In this blog post, I describe a benchmarking exercise we conducted to compare the performance impact of running HBase and HDFS on Kubernetes versus running them on bare-metal. The blog post explains the challenges of running stateful workloads on Kubernetes and the questions the team set out to answer through the benchmarking exercise. The workload used for the benchmarking was Yahoo’s cloud serving benchmark, and the benchmark was run on similar hardware configurations in a variety of cloud environments. The results of the benchmarking exercise are presented and discussed. Our benchmark tests showed that Kubernetes didn’t introduce any significant performance penalties compared to bare-metal setups.
Here at Stackable we are building a modern data platform to easily define and operate data processing architectures. One part of the claim of being a “modern” platform is that all services are deployed on Kubernetes, which ensures the platform can run effortlessly on a lot of cloud and on-premise environments.
Kubernetes is a fabulous system for deploying and scaling workloads but it does require a few compromises from its users, especially when running workloads that keep lots of state – like big data workloads. This is largely due to the initial project goals that were defined when Kubernetes was started, which were mainly to allow easy scaling and managing of stateless workloads, or workloads with limited amounts of shared state – such as a website that needs to be able to accommodate huge load spikes. To enable this, two core assumptions were that Kubernetes needed to be able to control network traffic to a large extent as well as mount remote storage into workloads.
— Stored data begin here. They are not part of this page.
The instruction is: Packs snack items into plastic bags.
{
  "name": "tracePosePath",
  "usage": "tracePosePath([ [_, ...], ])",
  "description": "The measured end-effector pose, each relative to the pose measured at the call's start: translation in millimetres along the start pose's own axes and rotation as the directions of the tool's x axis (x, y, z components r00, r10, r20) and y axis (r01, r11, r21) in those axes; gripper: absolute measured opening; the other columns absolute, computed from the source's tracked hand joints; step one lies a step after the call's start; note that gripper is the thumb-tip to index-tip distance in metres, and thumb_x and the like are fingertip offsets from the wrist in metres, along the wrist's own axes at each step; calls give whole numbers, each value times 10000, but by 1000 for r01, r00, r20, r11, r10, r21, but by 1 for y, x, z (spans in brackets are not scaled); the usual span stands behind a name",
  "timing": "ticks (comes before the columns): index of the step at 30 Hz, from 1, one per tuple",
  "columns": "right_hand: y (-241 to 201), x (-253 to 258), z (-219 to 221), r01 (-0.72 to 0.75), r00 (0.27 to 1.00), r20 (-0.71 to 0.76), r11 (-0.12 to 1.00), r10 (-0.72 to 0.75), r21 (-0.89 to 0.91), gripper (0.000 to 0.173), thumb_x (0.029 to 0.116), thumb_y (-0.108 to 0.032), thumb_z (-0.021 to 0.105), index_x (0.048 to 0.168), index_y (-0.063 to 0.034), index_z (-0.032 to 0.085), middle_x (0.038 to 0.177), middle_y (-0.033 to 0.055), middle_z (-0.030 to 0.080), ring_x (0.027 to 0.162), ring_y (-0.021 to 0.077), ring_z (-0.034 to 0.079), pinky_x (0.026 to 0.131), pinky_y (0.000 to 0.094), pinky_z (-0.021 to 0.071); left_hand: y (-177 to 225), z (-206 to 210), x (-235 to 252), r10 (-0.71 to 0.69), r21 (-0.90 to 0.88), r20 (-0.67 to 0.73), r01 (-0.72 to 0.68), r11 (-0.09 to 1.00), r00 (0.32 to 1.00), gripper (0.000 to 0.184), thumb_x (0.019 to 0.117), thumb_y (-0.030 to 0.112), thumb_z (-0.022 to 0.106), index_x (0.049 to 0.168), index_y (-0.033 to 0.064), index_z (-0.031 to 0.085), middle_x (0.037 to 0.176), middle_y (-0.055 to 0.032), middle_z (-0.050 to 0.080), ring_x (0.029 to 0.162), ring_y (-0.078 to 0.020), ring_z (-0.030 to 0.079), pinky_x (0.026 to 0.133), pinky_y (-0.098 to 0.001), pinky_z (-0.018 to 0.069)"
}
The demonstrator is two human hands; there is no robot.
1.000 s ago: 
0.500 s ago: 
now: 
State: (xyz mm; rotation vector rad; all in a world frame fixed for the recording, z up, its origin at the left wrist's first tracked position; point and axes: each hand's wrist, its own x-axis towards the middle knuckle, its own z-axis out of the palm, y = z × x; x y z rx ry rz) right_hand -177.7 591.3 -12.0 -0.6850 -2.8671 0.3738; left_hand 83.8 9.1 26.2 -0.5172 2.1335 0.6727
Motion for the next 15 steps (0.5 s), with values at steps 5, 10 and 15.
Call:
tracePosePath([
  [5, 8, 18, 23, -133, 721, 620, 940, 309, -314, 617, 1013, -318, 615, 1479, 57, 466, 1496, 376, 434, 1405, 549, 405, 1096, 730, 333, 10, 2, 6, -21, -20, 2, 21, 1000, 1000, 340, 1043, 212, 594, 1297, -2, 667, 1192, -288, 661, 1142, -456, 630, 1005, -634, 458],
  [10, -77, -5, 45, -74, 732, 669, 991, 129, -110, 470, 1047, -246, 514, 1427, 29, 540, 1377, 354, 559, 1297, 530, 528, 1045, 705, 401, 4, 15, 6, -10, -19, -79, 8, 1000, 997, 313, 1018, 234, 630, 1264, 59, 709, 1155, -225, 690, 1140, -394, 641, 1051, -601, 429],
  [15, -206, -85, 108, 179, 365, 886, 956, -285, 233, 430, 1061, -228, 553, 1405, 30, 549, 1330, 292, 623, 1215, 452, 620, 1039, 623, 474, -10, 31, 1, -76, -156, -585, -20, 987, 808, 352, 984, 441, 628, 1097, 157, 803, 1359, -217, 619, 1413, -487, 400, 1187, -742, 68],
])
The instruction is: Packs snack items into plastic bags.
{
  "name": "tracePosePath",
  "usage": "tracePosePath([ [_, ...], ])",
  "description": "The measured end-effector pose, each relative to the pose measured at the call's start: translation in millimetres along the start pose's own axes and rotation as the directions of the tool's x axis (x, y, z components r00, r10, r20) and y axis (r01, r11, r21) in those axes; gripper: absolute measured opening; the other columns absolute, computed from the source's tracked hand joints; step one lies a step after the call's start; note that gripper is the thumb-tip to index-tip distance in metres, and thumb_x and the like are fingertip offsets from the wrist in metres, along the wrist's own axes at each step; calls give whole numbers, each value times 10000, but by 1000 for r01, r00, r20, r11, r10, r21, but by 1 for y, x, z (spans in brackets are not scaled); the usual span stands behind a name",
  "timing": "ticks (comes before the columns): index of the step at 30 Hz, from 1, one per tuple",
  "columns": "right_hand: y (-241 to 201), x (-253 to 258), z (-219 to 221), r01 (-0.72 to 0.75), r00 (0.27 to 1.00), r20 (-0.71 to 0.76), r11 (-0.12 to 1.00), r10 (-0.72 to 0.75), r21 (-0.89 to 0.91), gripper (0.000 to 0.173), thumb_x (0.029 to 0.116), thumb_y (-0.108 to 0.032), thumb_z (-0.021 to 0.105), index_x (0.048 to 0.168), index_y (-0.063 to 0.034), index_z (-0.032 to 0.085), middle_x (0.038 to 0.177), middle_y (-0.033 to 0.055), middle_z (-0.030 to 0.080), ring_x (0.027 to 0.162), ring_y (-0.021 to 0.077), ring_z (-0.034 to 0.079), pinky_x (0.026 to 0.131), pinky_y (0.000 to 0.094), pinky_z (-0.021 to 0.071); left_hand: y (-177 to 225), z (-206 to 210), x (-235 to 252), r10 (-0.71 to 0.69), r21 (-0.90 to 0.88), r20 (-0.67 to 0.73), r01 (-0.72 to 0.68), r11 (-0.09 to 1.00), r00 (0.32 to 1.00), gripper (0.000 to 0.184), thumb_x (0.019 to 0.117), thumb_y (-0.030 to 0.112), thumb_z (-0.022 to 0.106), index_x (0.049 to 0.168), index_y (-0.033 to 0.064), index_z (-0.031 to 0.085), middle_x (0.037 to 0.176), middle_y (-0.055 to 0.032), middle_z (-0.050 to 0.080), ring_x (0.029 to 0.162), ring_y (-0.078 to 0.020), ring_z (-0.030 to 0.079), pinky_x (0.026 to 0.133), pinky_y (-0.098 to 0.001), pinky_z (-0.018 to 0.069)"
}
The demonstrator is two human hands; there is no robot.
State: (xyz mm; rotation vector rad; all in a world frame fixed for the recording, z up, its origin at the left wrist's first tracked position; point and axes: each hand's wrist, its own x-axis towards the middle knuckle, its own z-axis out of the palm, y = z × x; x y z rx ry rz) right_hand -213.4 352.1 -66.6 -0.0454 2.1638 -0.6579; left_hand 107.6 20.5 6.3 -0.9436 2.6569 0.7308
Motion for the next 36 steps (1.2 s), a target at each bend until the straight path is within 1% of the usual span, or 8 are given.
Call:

Due to these additional layers of indirection, an often asked question is whether Kubernetes introduces a significant performance penalty when compared to running services on “bare-metal”.
NOTE: bare-metal in the context of this blog post does not refer to whether or not the servers are virtual machines or actual metal servers but is used as a term to signify natively running software on the operating system, without containers and kubernetes as extra layers.
We have had an item on our todo list for some time to run some proper benchmarks and compare the impact that Kubernetes has on the tools from our stack, but somehow we could never get around to it: something else was always more pressing and needed doing first. A few weeks ago however, a potential customer asked for HBase benchmarks. This specific use case is very latency sensitive, as it is in the critical path for authorizing financial transactions – so they wanted to understand, how much, if any, performance penalty moving from a bare-metal to a Kubernetes based architecture would add in this case.
In this blog post I will describe the benchmarks we ran, what questions we originally set out to answer, which questions we stumbled across along the way and – most importantly – the results we got!
The main question we wanted to answer in this benchmark was, what is the overall performance impact of running HBase and HDFS on Kubernetes?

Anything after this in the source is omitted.